**The problem**
Below are entries; repeat exactly, and nothing else, the lines from the one holding "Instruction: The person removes" through the one holding "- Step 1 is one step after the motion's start", inclusive. Leave the pictures out.

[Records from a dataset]
_ _ _ _ _

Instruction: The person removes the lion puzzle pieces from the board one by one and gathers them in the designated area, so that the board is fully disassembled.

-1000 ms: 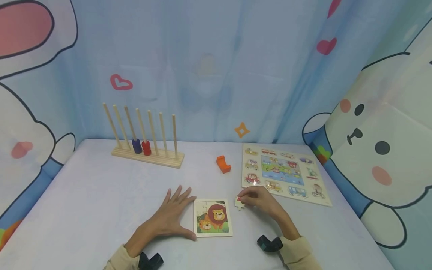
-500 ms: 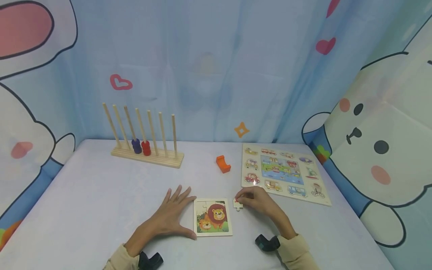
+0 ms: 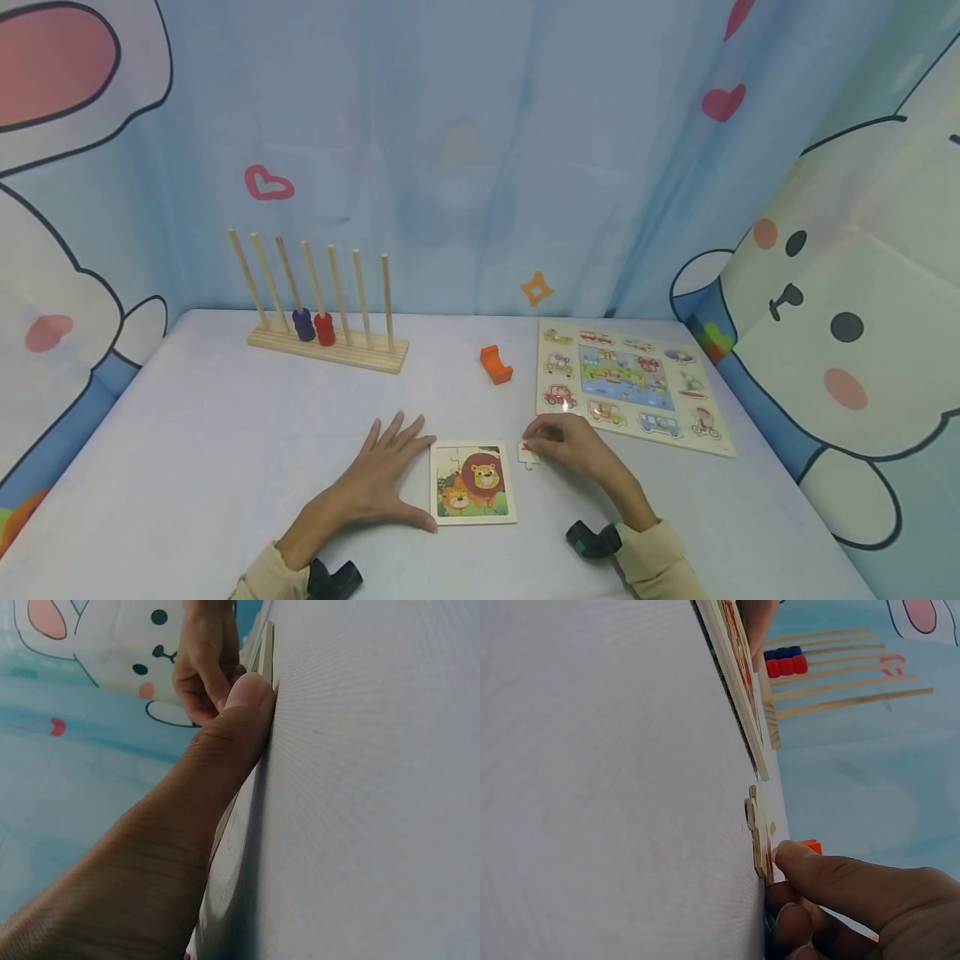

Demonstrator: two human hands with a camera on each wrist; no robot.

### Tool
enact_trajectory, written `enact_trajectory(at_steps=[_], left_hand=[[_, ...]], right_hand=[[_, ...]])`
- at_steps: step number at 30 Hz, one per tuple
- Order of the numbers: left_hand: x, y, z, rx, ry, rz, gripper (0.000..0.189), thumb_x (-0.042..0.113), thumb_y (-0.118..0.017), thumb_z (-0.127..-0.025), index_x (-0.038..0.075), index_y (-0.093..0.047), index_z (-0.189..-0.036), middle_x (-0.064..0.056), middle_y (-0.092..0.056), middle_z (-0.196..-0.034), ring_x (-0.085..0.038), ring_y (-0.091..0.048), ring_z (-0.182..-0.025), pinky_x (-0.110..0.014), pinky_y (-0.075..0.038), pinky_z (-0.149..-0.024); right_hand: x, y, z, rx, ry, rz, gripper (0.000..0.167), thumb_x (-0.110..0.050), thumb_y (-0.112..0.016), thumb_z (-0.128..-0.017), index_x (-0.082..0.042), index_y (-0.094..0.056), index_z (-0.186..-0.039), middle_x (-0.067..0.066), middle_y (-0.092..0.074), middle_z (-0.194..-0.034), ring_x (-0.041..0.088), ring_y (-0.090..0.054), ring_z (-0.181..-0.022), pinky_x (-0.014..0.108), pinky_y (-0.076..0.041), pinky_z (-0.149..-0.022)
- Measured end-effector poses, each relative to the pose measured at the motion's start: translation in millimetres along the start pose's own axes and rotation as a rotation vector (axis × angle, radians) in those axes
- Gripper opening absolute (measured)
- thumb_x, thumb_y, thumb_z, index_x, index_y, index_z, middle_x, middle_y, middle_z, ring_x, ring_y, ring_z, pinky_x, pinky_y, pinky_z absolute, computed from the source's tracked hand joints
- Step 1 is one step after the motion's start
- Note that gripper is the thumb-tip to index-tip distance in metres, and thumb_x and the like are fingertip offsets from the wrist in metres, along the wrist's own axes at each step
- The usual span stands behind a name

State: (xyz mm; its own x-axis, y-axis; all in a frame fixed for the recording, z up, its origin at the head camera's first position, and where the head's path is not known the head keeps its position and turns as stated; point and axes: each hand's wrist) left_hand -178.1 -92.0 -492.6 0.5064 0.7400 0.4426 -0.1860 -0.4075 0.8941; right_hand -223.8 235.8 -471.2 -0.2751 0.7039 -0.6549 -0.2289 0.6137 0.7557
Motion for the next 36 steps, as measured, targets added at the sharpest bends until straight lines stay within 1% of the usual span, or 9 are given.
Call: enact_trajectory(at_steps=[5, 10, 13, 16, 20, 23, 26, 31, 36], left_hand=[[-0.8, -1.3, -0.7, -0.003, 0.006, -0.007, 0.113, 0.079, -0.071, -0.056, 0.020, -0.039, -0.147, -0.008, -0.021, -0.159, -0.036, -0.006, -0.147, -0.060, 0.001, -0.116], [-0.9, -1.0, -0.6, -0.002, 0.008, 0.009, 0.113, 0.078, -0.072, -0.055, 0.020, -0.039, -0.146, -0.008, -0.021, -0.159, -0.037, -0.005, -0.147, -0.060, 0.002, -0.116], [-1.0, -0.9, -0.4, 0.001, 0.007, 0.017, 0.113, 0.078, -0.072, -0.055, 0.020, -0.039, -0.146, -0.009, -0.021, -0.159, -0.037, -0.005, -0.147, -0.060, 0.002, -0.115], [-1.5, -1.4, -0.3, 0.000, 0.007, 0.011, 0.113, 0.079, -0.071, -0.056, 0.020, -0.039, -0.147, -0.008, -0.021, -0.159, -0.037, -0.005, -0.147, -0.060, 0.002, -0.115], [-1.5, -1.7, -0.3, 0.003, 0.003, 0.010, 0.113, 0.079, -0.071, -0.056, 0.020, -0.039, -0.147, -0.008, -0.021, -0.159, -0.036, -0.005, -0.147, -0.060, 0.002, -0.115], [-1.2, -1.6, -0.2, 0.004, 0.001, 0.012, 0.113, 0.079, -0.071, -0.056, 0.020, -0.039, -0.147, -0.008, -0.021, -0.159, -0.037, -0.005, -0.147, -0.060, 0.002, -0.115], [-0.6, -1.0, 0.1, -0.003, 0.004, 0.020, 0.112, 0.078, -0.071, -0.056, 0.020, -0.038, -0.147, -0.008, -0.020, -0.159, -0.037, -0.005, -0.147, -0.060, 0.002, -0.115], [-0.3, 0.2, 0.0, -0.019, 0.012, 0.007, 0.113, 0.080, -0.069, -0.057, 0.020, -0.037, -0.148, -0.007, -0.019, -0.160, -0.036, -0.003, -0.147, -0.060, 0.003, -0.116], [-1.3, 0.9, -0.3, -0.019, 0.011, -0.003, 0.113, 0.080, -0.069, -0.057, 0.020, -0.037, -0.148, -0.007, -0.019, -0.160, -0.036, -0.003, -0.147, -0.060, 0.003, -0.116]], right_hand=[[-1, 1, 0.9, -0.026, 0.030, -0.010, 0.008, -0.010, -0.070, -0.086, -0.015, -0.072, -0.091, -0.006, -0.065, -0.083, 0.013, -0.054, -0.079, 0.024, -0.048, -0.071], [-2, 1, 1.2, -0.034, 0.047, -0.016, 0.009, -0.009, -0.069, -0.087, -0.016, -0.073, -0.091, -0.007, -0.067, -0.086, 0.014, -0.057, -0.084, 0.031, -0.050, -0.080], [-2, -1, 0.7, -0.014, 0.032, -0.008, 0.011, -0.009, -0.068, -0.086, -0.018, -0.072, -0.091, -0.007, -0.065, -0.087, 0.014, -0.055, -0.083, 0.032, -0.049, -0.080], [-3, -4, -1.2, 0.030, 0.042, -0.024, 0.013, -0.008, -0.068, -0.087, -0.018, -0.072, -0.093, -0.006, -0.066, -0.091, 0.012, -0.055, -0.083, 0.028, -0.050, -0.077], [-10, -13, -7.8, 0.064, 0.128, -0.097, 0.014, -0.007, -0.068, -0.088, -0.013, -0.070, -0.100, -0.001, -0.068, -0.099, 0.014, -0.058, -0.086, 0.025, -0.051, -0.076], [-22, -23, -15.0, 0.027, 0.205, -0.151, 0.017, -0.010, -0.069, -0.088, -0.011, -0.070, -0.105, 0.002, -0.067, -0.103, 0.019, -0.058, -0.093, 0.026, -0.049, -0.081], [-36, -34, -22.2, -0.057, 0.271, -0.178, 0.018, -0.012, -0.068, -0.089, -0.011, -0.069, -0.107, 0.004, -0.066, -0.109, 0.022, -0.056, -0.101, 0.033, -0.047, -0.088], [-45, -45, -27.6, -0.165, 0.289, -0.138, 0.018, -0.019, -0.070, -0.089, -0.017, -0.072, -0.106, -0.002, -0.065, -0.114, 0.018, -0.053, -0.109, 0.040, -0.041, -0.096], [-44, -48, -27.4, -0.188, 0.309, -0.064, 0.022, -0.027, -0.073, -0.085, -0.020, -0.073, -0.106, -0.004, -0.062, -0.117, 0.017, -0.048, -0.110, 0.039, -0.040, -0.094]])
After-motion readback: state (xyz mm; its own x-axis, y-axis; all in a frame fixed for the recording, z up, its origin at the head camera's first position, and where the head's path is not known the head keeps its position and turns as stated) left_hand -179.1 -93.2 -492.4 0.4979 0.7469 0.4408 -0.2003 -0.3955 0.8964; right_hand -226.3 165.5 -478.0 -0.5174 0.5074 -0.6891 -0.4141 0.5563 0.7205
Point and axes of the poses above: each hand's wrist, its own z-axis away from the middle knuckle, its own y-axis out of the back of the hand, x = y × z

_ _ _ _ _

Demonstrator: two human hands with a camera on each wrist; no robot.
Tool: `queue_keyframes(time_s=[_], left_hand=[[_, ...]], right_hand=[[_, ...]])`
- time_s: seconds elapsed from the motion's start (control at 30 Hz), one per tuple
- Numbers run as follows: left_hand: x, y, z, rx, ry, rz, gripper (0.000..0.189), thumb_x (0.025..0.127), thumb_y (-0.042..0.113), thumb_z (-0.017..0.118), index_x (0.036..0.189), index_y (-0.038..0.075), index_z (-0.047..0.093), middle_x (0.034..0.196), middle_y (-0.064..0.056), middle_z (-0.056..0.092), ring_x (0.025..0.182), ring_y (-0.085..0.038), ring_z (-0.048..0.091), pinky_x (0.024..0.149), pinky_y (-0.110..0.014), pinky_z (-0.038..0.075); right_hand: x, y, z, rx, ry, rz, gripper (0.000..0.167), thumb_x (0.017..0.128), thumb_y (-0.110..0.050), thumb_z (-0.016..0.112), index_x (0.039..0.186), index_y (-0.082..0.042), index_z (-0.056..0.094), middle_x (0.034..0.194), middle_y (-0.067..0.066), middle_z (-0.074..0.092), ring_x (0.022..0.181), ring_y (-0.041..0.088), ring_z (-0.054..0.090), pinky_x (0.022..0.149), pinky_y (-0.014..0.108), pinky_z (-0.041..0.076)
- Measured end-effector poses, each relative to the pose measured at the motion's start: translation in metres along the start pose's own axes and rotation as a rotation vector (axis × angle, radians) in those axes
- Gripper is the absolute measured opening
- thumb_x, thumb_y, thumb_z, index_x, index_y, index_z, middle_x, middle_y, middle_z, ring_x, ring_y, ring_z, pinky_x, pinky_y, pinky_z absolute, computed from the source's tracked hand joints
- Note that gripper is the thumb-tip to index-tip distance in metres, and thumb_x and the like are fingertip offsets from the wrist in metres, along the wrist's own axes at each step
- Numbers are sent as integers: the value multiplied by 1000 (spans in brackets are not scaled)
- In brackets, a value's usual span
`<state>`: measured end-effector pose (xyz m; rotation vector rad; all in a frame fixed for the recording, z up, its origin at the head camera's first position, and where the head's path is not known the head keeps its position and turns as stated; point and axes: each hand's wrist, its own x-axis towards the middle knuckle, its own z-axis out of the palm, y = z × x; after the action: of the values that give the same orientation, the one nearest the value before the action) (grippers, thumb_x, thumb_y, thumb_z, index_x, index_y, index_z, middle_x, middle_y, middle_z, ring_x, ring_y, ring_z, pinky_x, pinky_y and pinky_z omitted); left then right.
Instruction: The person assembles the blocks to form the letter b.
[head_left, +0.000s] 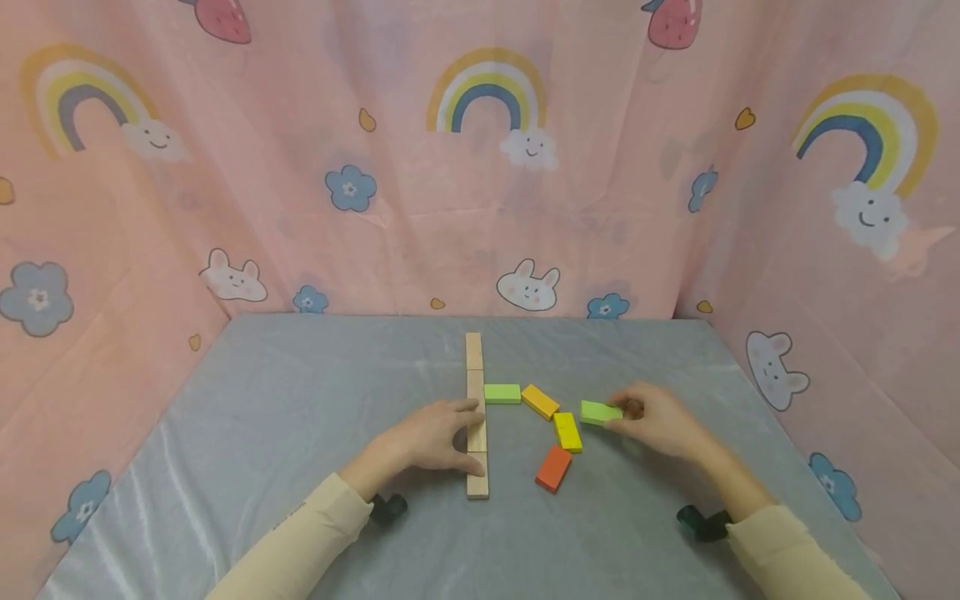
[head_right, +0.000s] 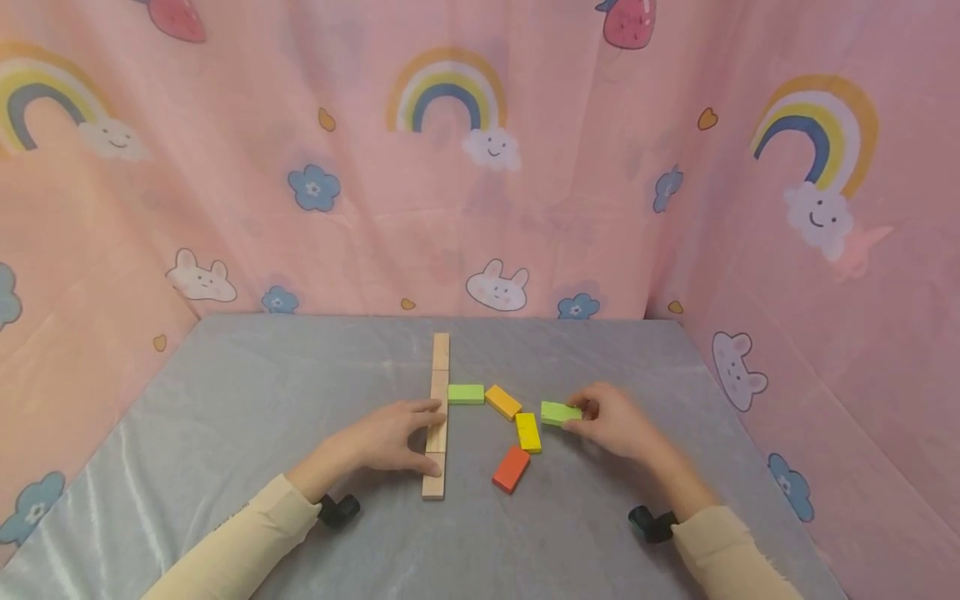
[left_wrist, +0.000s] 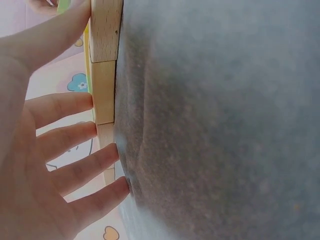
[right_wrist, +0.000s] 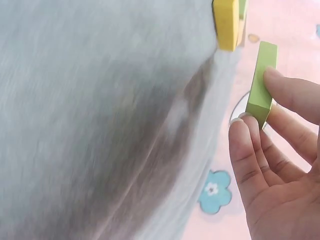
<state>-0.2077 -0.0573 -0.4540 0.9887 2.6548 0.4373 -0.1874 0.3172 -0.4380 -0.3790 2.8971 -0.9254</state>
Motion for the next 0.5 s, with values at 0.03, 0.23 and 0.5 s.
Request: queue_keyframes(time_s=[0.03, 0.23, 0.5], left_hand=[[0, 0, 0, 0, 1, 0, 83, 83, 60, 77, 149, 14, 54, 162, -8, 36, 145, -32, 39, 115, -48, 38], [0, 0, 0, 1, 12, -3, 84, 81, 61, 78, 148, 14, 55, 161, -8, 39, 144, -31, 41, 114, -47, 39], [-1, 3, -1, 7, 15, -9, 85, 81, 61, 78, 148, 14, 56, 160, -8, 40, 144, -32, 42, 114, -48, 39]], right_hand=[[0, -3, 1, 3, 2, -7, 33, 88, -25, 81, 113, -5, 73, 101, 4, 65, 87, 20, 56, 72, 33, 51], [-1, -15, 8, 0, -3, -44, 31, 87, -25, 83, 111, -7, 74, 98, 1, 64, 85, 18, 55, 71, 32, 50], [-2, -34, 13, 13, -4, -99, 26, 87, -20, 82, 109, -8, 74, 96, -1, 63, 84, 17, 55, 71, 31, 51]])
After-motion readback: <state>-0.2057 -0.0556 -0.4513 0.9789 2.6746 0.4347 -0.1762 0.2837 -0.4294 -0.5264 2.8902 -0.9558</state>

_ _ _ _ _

**Reply**
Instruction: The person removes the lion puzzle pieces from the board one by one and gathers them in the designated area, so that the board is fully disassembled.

-1000 ms: 
-500 ms: 
+0 ms: 

Demonstrator: two human hands with a camera on each wrist; no robot.

### Tool
enact_trajectory, written `enact_trajectory(at_steps=[_], left_hand=[[_, ...]], right_hand=[[_, ...]])`
- at_steps: step number at 30 Hz, one per tuple
- Order of the numbers: left_hand: x, y, z, rx, ry, rz, gripper (0.000..0.189), thumb_x (-0.042..0.113), thumb_y (-0.118..0.017), thumb_z (-0.127..-0.025), index_x (-0.038..0.075), index_y (-0.093..0.047), index_z (-0.189..-0.036), middle_x (-0.064..0.056), middle_y (-0.092..0.056), middle_z (-0.196..-0.034), ring_x (-0.085..0.038), ring_y (-0.091..0.048), ring_z (-0.182..-0.025), pinky_x (-0.110..0.014), pinky_y (-0.075..0.038), pinky_z (-0.149..-0.024); right_hand: x, y, z, rx, ry, rz, gripper (0.000..0.167), thumb_x (-0.110..0.050), thumb_y (-0.112..0.016), thumb_z (-0.128..-0.017), index_x (-0.082..0.042), index_y (-0.094..0.056), index_z (-0.186..-0.039), middle_x (-0.067..0.066), middle_y (-0.092..0.074), middle_z (-0.194..-0.034), ring_x (-0.041..0.088), ring_y (-0.090..0.054), ring_z (-0.181..-0.022), pinky_x (-0.014..0.108), pinky_y (-0.076..0.041), pinky_z (-0.149..-0.022)
- Measured end-effector poses, each relative to the pose measured at the motion's start: translation in millimetres along the start pose's own axes and rotation as a rotation vector (axis × angle, radians) in those axes
- Gripper opening absolute (measured)
- thumb_x, thumb_y, thumb_z, index_x, index_y, index_z, middle_x, middle_y, middle_z, ring_x, ring_y, ring_z, pinky_x, pinky_y, pinky_z absolute, computed from the source's tracked hand joints
- Step 1 is one step after the motion's start

The response to this exercise is done.